People respond to incentives, but I can judge individuals based on their particular response to given incentives. If an evil genie appeared and gave people $10,000 every time they ran over a pedestrian in their car, I might predict that people would run over more pedestrians, but I'd still disapprove of people who ran over people for money.

Well, Martin, you're kinda forgetting the most important part here. I have the option of deciding which side I will work for and whether or not I will testify at all. There is no professional duty for economists to consult that I know of.

If anybody wanted me to testify, they'd get my full report, which would say "In my opinion, $10,000 is an incentive for running over pedestrians, and jailing people for running over pedestrians is, in my opinion, a disincentive away from running over pedestrians." The jury, judge, and both attorneys could do with that what they liked.

As for pharmacists, I think they have every right (as long as they've cleared that with their employer) to refuse giving out the morning after pill, so long as there is ample opportunity for customers to use other pharmacists that have no such moral issue. I may require a pharmacist to violate their beliefs if that was the only way for a customer to get their morning after pill in time. I think it's pretty easy to acommodtae everybody on that one. I think the people who want to make every pharmacist, regardless of their personal beliefs, hand out the morning after pill under every circumstance, are ogres.

3) There is a difference between presenting one side of an argument and being flat out disingenuous.

In economics, I don't believe there is a relevant distinction. A consultant is handed a large data set and from there, he cleans it, loads it into Stata or his software of choice and proceeds to crank out a whole bunch of regressions. Out of probably dozens of specifications, the only ones that will be used in court are those that show a statistically significant result that the consultant can vouch for on the stand. I should point out that publishing in journals tends to be similar, except the stakes are much lower.

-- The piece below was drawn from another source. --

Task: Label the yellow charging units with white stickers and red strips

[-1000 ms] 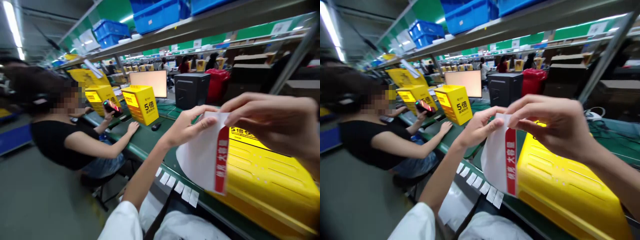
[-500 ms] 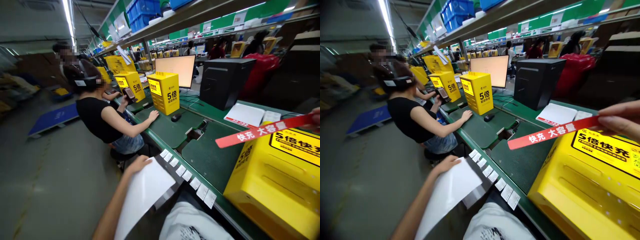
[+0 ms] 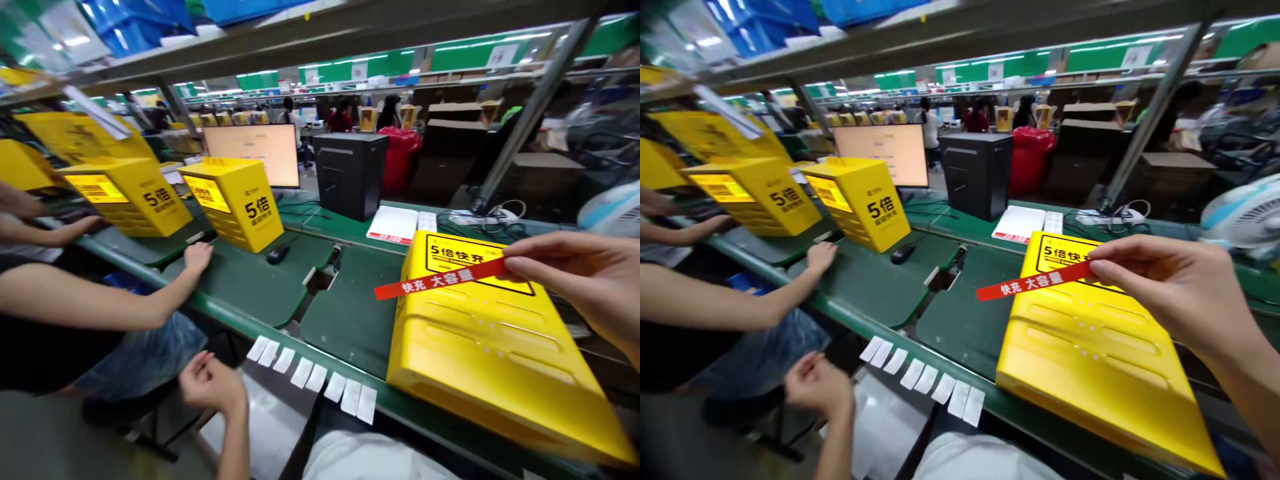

Now I doubt most lawyers have the training or technical knowledge to challenge a tenured professor on the stand about his research and doubt even more that a jury of average citizens could figure out what was really going on. Presenting this kind of shoddy research is lying by omission and the people who do it ought to know better. Economists, unlike doctors or lawyers or accountants, have no recognized set of professional ethics and that lack leads to things like this.

Brent, you confused the economic consulting profession, i.e. economists who join consulting firms to work full-time, with academic economists who consult on the side, which is what I'm talking about. If you want to join a litigation consulting firm and make that your job, great. We all know that you're a hired gun.

But if you're using the imprimatur and prestige of your academic position to lend your name to crappy arguments and shoddy work in exchange for money, then yeah, I'll judge you. I find it unseemly to take the name you've built up doing good work and lend it to bad work in exchange for money.

"Economists are great at answering hypothetical questions with great precision," says Asim Varma, a partner in the Washington, D.C., law firm of Arnold & Porter. "But you have to find out what the assumptions are. If they're spinning the assumptions to help the client, all that precision is illusory."